=== Task description ===
If a line in the records below contains the word "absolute", return that line.

....

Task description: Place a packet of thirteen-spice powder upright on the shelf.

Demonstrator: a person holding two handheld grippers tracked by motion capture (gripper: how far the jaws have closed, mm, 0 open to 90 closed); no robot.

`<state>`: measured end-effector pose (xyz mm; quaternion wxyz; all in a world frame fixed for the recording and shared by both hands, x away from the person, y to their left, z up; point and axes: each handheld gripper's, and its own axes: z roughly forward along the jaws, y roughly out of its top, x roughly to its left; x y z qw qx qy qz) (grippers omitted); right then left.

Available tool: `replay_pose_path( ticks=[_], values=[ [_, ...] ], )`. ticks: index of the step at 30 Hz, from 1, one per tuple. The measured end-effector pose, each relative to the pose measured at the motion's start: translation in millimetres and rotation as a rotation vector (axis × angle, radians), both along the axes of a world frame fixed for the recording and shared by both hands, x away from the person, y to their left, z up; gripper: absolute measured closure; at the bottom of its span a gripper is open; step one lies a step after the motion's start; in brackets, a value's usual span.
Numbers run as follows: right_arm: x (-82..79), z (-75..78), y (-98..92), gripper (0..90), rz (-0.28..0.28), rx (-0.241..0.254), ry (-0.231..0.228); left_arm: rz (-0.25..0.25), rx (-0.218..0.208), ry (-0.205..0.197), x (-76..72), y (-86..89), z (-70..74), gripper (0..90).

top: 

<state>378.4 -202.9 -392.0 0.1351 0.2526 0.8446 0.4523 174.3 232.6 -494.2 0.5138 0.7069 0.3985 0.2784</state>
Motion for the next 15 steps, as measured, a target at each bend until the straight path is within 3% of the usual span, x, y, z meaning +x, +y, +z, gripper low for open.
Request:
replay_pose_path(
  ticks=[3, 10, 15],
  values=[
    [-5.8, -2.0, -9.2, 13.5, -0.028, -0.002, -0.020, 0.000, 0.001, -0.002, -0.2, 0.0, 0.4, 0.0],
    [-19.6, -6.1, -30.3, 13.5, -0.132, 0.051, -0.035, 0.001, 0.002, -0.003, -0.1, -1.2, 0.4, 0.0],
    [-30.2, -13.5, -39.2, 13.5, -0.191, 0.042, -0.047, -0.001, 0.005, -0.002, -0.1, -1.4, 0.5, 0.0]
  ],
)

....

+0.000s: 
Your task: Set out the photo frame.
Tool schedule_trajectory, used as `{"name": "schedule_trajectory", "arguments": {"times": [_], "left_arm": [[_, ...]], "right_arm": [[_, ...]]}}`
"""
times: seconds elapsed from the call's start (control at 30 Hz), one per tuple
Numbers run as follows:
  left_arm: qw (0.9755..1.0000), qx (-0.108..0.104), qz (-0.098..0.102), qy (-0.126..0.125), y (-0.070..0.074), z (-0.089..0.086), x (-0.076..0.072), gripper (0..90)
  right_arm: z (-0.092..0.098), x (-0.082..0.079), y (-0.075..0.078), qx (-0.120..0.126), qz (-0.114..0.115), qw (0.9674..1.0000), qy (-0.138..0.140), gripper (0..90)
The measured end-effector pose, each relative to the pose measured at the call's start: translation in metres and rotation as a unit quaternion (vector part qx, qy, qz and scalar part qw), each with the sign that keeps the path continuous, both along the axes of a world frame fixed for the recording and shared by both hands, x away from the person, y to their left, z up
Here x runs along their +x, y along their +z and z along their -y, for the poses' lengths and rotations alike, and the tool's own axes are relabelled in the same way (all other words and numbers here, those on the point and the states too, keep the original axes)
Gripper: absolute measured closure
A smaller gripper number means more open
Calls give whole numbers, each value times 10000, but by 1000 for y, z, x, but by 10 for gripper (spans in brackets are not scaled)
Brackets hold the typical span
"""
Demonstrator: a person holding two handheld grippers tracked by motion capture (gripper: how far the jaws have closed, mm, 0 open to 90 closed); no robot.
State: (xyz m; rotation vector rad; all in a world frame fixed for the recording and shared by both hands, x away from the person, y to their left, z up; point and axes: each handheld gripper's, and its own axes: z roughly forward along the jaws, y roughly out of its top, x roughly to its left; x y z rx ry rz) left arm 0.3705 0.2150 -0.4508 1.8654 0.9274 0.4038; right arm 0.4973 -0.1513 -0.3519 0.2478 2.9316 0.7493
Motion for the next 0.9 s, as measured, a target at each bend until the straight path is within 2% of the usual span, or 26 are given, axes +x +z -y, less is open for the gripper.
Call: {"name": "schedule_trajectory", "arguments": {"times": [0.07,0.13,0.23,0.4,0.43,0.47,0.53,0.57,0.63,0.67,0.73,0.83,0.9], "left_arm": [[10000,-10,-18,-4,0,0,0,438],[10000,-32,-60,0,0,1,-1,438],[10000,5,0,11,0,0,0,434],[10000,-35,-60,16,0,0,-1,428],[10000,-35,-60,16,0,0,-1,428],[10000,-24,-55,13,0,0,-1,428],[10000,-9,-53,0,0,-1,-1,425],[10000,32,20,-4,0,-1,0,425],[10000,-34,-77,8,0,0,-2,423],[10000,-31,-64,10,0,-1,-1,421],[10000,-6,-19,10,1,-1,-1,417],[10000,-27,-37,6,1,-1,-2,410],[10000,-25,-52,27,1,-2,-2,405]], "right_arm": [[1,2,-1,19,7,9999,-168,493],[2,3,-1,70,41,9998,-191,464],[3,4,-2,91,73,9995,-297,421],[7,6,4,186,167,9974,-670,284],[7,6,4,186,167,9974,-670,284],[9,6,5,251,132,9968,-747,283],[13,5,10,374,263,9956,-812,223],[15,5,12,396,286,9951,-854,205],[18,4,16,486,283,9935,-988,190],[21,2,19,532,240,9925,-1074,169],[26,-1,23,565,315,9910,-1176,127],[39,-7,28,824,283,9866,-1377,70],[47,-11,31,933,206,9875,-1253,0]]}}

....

=== Answer to this task ===
Available tool: `replay_pose_path( ticks=[_], values=[ [_, ...] ], )`. ticks: index of the step at 30 Hz, from 1, one per tuple. The measured end-effector pose, each relative to the pose measured at the motion's start: translation in millimetres and rotation as a rotation vector (axis × angle, radians), both along the axes of a world frame fixed for the recording and shared by both hands, x away from the person, y to their left, z up; gripper: absolute measured closure; at the bottom of its span a gripper is open; step one lies a step after the motion's start; in brackets, a value's usual span.
Gripper: absolute measured closure

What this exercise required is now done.